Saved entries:
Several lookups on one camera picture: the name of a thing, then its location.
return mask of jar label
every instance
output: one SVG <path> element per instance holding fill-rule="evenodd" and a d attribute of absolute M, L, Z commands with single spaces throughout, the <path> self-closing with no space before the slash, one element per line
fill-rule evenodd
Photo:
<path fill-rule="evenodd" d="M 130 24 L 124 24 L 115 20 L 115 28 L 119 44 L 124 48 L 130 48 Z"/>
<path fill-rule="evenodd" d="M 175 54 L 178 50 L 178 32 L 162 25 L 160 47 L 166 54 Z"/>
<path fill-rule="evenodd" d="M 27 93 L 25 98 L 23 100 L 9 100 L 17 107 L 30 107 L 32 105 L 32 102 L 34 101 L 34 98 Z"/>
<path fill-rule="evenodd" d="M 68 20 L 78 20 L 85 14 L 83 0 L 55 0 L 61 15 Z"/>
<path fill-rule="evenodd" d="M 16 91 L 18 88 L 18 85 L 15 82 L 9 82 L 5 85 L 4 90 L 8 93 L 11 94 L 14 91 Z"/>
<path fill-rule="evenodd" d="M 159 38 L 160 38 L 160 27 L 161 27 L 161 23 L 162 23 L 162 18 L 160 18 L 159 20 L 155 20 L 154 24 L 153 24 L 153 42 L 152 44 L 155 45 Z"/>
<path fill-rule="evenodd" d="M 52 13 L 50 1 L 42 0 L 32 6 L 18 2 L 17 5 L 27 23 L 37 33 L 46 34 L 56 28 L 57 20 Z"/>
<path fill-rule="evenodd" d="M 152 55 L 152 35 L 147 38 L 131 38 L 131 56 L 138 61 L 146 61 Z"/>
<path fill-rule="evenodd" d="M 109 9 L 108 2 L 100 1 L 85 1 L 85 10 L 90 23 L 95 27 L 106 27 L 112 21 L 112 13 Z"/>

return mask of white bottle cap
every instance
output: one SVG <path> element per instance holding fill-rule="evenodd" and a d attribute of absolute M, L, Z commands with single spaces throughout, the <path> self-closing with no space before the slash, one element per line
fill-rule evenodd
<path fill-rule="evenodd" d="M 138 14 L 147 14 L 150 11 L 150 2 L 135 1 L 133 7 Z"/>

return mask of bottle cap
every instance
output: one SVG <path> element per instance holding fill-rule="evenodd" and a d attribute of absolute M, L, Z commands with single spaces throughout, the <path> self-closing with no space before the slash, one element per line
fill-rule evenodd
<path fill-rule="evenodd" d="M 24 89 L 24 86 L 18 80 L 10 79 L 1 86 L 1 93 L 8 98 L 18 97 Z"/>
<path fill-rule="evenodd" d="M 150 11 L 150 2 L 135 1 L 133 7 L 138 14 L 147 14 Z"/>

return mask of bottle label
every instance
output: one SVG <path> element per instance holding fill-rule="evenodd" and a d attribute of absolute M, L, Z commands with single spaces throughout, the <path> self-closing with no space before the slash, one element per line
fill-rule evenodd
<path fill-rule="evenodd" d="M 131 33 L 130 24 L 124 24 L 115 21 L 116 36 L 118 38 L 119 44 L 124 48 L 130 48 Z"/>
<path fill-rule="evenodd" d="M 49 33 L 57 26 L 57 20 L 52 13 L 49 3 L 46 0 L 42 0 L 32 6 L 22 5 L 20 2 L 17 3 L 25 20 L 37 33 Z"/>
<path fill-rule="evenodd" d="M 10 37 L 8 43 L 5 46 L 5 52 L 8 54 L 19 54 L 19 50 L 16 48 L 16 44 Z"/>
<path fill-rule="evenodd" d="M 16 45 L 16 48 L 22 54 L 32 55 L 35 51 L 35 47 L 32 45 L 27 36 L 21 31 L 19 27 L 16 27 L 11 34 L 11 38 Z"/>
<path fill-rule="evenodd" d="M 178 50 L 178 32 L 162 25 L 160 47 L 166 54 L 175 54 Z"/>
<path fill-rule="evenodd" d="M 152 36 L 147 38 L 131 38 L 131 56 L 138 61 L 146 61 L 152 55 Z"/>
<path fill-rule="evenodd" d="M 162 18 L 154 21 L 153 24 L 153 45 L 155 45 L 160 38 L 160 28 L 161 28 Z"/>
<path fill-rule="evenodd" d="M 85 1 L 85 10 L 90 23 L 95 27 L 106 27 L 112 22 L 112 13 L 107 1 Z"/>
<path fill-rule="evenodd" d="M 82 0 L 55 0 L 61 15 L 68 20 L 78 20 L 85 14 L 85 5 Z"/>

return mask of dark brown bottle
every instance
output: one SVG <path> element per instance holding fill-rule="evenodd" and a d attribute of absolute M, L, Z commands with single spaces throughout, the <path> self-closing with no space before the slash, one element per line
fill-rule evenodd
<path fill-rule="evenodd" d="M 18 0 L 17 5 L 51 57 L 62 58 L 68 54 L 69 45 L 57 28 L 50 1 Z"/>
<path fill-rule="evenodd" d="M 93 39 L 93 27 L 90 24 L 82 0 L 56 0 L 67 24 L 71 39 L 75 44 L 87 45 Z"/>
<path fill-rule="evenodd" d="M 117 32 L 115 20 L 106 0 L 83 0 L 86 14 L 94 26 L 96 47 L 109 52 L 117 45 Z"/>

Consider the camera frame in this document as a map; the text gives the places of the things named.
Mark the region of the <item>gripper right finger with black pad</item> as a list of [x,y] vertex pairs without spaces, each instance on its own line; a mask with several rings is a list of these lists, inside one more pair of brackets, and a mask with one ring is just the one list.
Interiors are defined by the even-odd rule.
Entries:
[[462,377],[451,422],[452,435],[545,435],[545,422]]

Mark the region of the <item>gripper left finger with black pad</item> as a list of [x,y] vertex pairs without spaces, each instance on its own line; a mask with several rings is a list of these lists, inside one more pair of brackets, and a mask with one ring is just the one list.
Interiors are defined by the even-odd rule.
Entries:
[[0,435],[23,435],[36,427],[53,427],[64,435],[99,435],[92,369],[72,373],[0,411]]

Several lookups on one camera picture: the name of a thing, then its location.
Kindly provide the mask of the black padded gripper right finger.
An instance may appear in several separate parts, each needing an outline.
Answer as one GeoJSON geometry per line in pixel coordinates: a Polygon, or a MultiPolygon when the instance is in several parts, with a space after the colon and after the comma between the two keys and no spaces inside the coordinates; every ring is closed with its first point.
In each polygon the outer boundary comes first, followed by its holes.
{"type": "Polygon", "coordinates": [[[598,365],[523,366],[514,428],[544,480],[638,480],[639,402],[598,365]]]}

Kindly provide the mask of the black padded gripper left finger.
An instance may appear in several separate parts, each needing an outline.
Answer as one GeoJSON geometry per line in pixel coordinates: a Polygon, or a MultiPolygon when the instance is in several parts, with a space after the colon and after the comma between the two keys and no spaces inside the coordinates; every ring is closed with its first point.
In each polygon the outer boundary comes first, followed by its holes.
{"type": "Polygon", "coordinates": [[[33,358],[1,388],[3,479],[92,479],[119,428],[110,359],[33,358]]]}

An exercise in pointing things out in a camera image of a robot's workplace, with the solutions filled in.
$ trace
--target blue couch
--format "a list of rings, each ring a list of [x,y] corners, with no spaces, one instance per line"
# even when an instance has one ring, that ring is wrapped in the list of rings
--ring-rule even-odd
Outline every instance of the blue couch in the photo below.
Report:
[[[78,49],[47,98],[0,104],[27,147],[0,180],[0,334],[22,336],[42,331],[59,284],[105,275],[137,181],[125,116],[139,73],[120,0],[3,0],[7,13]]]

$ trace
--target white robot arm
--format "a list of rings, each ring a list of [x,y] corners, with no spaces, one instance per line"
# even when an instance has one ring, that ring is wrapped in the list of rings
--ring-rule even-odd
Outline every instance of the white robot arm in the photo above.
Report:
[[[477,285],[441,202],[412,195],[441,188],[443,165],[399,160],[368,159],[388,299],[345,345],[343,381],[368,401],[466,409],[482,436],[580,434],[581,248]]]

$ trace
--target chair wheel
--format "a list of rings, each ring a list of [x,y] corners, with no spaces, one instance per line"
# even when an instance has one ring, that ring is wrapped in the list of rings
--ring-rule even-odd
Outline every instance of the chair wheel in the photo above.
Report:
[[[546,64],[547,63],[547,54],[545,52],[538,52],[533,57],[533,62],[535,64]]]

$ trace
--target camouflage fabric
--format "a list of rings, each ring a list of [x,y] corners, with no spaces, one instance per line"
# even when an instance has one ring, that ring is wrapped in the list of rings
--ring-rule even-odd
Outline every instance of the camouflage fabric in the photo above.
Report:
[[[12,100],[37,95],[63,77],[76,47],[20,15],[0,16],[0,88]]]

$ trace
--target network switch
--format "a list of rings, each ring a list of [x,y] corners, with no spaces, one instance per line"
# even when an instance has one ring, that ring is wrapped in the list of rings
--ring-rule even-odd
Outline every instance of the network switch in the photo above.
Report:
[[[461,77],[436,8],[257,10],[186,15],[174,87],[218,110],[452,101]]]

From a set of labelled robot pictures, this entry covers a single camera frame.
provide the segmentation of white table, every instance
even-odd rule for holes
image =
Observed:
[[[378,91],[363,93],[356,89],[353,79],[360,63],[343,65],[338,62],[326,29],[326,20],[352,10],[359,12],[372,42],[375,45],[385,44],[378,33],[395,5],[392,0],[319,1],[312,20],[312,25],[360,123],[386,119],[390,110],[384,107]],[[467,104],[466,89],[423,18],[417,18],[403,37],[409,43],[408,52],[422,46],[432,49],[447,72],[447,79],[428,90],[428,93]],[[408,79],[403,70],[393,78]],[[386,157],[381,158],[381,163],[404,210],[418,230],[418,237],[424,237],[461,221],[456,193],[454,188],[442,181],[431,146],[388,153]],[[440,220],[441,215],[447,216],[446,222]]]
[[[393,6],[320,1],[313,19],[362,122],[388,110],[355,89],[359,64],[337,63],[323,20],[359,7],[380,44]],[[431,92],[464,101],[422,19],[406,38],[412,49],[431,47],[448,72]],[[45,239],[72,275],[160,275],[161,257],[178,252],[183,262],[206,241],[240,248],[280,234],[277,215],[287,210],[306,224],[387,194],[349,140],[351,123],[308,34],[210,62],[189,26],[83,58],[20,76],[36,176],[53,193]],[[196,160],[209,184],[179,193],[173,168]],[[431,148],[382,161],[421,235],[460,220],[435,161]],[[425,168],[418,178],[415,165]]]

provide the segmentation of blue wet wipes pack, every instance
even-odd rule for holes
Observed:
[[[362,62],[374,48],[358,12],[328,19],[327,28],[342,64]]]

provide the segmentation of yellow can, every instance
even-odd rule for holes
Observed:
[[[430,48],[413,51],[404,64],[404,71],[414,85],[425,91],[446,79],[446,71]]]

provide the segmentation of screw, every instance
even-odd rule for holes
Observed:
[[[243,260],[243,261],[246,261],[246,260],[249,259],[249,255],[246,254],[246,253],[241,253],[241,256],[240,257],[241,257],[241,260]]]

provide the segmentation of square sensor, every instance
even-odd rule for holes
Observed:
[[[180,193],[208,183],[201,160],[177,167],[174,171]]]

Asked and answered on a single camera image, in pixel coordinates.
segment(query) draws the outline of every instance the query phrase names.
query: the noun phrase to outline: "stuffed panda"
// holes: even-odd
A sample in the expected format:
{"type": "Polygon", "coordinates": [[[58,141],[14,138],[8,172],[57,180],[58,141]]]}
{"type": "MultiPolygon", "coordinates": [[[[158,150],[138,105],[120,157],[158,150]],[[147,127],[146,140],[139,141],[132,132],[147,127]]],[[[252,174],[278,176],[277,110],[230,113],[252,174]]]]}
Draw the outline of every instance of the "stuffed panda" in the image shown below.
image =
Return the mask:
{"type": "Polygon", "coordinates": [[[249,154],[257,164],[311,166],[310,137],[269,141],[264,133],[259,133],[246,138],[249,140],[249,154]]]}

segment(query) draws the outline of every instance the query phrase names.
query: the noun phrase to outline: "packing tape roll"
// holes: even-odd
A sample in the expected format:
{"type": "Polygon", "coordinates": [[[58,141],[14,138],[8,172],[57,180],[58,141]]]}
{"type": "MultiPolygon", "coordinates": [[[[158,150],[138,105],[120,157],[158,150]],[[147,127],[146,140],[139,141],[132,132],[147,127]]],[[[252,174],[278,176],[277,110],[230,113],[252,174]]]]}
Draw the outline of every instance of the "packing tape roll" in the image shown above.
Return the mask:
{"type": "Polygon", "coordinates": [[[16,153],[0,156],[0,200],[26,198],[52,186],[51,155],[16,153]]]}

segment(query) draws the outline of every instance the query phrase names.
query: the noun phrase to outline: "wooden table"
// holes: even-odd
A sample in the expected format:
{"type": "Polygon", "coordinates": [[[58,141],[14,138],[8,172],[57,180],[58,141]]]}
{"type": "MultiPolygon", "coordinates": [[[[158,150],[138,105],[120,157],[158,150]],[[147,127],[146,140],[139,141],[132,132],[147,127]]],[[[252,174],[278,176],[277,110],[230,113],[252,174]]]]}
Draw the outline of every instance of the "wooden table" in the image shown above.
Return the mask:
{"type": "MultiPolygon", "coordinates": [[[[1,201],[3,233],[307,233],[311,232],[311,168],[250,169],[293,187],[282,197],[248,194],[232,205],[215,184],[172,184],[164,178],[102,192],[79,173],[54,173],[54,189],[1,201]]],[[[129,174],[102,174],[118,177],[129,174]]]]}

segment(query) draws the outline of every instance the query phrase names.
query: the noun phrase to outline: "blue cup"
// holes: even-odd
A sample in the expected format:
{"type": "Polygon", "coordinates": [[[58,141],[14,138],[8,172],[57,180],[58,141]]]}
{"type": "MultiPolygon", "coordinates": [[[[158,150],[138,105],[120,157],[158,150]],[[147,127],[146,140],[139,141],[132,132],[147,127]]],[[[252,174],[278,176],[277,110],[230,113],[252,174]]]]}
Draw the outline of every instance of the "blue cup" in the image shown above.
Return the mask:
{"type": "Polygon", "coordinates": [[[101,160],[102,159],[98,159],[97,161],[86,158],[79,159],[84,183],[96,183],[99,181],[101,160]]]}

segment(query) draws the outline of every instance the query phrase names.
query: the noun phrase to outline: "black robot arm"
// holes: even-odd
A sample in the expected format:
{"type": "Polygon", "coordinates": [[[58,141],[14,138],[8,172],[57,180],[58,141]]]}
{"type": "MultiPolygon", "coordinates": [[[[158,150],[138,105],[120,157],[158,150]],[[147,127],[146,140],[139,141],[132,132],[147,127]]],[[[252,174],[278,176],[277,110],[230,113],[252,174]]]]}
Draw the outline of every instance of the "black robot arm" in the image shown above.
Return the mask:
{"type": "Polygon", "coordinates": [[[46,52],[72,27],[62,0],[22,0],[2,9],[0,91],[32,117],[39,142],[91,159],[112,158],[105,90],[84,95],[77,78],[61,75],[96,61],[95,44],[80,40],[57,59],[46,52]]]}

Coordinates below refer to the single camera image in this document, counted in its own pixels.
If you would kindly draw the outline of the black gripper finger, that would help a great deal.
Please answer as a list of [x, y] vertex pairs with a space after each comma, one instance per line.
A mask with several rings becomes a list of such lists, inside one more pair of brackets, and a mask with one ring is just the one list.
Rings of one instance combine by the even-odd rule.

### Task goal
Determine how many lines in the data above include the word "target", and state that number only.

### Solution for this problem
5